:: Task description ::
Copy exactly the lines from the start of the data below through the one that carries "arm base at", and only those.

── Dataset content

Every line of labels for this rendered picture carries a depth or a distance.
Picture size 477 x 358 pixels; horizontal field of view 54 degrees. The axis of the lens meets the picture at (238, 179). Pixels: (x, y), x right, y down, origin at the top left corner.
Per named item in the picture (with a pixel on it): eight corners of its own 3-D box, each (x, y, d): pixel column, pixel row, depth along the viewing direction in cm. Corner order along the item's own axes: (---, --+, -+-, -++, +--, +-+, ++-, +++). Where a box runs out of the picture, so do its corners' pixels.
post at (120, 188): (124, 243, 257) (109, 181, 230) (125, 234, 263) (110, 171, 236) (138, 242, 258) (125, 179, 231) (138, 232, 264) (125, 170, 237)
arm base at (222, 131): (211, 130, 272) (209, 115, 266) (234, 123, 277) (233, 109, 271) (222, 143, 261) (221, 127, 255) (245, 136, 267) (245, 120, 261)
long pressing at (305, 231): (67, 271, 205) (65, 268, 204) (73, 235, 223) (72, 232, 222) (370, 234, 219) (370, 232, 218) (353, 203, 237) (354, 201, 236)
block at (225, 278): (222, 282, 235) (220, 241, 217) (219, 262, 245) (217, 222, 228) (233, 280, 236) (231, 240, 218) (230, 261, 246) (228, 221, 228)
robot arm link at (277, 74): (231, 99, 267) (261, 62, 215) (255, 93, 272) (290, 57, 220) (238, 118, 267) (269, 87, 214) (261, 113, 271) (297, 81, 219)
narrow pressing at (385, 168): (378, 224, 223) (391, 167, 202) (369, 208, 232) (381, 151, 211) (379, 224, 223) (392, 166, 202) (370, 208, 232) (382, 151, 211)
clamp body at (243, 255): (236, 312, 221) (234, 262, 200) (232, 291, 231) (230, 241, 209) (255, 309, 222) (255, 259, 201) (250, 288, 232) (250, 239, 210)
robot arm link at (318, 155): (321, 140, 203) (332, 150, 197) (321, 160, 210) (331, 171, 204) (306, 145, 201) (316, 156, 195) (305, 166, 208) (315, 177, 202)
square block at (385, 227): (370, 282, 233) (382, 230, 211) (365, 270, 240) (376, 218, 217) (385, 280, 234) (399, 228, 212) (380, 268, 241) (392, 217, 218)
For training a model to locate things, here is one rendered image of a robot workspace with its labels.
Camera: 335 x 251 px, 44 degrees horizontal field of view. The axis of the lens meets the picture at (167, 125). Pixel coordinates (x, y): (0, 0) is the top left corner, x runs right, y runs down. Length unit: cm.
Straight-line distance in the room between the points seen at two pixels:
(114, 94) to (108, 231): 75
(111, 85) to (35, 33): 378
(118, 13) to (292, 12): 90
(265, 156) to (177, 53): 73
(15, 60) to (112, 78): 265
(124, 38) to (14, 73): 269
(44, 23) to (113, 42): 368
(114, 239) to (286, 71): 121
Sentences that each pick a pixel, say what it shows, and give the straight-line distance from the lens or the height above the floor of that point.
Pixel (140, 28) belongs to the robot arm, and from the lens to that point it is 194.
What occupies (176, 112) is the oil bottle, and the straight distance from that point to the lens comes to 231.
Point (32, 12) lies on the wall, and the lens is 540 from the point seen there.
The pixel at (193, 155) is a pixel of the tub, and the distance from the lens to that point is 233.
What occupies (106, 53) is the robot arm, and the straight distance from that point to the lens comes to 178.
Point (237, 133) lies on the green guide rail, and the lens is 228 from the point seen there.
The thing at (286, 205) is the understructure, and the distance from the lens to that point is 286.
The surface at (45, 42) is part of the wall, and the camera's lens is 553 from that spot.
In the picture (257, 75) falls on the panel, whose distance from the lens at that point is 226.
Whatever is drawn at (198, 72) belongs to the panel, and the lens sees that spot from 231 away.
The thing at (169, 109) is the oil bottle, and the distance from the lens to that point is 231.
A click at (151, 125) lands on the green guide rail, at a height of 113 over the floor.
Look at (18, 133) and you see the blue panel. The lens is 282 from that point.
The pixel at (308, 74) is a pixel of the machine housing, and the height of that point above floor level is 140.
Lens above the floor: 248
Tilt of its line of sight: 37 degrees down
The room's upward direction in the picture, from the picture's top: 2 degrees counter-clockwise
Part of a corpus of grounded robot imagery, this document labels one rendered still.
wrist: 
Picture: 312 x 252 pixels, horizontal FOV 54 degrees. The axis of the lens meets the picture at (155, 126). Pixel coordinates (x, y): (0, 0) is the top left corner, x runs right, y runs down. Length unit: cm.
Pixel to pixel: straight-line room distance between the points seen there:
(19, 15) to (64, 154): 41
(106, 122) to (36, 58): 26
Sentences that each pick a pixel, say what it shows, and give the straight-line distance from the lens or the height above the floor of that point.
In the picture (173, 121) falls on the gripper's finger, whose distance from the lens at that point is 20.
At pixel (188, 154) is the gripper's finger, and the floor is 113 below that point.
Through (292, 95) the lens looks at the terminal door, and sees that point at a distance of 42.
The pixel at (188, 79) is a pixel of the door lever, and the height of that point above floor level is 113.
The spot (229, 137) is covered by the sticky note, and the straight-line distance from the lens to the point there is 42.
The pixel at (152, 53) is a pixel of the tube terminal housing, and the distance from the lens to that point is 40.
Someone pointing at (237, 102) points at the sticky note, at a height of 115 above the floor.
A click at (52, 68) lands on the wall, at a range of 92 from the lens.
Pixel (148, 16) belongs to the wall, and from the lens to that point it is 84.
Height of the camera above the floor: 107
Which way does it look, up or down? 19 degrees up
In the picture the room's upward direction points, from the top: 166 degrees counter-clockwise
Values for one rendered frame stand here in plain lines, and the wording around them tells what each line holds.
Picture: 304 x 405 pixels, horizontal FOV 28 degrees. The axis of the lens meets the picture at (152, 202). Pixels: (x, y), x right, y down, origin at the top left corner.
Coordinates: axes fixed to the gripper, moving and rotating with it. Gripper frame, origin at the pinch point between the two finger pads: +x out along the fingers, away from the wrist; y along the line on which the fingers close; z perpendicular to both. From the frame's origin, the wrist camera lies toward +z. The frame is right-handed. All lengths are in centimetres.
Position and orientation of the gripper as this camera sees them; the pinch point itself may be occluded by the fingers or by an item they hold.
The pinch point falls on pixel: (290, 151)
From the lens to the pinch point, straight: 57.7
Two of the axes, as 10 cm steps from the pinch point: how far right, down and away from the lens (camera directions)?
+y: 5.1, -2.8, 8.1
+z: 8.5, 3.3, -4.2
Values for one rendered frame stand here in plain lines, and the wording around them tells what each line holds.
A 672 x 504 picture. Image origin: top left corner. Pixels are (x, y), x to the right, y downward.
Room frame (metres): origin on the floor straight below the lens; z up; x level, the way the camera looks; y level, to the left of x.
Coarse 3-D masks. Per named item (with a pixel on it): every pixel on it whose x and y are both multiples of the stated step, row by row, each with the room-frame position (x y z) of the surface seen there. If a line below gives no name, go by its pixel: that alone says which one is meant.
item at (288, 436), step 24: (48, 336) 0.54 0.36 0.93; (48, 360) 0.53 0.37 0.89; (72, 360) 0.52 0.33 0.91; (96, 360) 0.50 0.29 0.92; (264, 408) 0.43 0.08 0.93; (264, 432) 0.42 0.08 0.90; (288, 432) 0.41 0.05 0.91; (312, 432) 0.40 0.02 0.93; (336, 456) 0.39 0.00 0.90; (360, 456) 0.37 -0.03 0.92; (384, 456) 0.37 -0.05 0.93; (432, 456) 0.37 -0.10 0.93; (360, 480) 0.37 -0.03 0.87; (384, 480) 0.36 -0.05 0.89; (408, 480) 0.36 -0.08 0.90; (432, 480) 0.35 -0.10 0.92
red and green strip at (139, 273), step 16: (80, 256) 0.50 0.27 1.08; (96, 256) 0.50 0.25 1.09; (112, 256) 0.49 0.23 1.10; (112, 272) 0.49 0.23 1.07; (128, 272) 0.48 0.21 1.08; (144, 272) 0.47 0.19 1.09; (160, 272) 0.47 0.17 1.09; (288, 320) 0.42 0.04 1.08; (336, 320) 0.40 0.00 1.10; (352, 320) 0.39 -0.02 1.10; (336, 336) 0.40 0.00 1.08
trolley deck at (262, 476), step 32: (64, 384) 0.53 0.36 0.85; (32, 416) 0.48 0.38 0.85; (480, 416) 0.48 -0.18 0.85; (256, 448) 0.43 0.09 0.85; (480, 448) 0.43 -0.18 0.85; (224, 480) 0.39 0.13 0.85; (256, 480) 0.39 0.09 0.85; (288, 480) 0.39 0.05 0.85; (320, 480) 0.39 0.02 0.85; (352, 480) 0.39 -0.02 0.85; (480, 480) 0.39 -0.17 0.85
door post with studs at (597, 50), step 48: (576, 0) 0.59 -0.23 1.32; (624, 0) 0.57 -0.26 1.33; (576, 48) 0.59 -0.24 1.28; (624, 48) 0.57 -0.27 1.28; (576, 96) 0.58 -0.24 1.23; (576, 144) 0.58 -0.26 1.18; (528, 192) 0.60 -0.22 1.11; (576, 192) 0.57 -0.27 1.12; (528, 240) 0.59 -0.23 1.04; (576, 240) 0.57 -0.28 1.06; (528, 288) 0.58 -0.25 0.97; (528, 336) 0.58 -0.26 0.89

────

:: Expected answer ::
Every line of labels for this rendered picture carries a depth or a distance.
Picture size 477 x 358 pixels; horizontal field of view 54 degrees. The axis of the lens meets the picture at (238, 179). Pixels: (x, y), x right, y down, origin at the top left corner.
Per named item in the picture (with a pixel on it): eight corners of its own 3-D box, each (x, y, d): pixel column, pixel row, depth along the viewing direction in cm. Corner order along the item's own axes: (---, --+, -+-, -++, +--, +-+, ++-, +++). Where a box runs out of the picture, so do its corners' pixels.
post at (120, 188): (124, 243, 257) (109, 181, 230) (125, 234, 263) (110, 171, 236) (138, 242, 258) (125, 179, 231) (138, 232, 264) (125, 170, 237)
arm base at (222, 131): (211, 130, 272) (209, 115, 266) (234, 123, 277) (233, 109, 271) (222, 143, 261) (221, 127, 255) (245, 136, 267) (245, 120, 261)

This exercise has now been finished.